At this point, I am completely frustrated and am close to calling it quits. I’ve managed to work through all prior assignments from Course 1 through Course 5 week3 on my own (after a bit of struggling in some cases), but I feel like I’ve hit an impenetrable wall this time around.
I don’t want to post my code as it likely goes against the Honor Code, but I think my issue is with the initial call to the self.mha() layer
Lots of students have difficulty with this assignment - it isn’t very well-written.
Have you tried searching on the forum here for posts from other students? There has been a lot of discussion about it.
/// Update 11/2022 ///
For self attention, you call self.mha(…) with x for all three K, Q, and V arguments, and also pass the mask. This is discussed in Sections 3, 4, and 4.1.
Thanks @TMosh! I tried looking through some of the existing threads but couldn’t find anything that was immediately helpful to get me unstuck.
I can give it another go (after my brain decompresses a bit), but am not sure how this will help! Would appreciate other suggestions!
@santoshsastry I’m stuck in there too. This assignment is by far the most challenging… and it lacks some of the typical hints in the code to help a little more
So far it helped me a lot reading the Transformer documentation.
@kleber - yeah, it is challenging and the notebook documentation is not very helpful. I had to spend a ton of time reviewing the TF/keras documentation and looking through examples to understand how to proceed further. I managed to complete the course successfully, but it took a lot more effort and time than I had anticipated.

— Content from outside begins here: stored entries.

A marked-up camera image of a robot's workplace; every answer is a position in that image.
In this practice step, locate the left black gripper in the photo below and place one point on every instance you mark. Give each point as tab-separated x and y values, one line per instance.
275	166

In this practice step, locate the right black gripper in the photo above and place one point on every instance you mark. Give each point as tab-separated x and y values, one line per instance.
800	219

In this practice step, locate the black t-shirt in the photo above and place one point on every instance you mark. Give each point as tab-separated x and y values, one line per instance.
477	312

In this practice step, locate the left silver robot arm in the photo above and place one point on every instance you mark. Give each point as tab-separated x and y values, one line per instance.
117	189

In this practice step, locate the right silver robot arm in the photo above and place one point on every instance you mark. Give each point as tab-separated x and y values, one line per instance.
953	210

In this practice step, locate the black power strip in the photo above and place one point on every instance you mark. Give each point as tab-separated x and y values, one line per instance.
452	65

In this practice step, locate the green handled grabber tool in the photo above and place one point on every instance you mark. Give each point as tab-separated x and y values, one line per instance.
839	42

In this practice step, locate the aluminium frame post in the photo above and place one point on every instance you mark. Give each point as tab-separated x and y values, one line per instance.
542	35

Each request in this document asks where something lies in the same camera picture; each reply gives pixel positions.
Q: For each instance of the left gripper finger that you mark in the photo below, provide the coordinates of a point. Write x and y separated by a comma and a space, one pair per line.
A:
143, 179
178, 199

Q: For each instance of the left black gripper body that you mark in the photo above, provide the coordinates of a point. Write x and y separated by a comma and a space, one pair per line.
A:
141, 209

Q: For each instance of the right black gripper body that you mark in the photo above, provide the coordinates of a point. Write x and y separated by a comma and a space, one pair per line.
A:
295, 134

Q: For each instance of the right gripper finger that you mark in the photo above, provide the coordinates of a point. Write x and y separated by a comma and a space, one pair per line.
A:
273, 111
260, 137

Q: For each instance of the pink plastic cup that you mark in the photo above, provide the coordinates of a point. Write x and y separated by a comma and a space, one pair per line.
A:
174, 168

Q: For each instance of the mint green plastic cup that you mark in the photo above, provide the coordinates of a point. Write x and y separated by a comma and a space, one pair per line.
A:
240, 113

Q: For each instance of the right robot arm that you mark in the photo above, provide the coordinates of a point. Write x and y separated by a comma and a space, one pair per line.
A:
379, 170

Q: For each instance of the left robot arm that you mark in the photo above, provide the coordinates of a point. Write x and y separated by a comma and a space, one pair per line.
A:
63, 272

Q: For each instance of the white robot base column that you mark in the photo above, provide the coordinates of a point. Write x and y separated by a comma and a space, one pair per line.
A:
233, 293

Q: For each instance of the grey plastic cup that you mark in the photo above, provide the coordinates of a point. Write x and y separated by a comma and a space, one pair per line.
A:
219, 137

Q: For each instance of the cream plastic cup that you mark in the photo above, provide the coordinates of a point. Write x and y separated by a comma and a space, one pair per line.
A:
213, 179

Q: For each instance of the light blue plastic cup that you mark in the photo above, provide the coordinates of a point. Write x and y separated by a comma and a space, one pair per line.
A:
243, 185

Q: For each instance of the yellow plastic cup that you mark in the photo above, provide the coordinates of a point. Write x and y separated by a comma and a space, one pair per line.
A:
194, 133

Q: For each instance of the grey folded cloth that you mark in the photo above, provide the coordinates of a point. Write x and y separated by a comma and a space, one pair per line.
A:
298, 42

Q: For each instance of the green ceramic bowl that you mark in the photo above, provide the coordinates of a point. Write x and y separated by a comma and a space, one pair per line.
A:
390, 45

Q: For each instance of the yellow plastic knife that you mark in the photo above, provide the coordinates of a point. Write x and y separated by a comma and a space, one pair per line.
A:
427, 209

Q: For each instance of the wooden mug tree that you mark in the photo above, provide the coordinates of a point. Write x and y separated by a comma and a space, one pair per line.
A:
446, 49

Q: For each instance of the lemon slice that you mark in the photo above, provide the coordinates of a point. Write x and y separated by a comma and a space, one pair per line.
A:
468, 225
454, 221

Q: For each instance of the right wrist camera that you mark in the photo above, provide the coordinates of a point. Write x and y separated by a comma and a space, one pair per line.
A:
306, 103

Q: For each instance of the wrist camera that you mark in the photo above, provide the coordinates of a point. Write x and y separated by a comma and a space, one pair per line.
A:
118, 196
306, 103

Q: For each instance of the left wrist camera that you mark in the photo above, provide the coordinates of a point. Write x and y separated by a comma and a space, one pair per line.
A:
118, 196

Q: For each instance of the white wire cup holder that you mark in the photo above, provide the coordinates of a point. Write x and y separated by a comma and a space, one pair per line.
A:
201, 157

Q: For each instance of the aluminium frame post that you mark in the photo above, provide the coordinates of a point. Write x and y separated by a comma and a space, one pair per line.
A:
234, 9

I also managed to complete it. But I must say this last Week’s topic is incredibly complex… Reading the Transformer/Encoder/Decoder documentation is absolutely essential for this assignment. I think it could be better designed so the student could absorb the concepts more concretely. I’ll think about a good feedback on it.
Hi @TMosh
I got this error and I am stuck here for a long time. I read a blog suggests to use mask in the attention layer but I don’t know how, Could u please help me?
Your answer saved my day. But why is the usage from mask different from the usage of training, as a parameter?
I don’t want to post the code here, but this is very strange for me.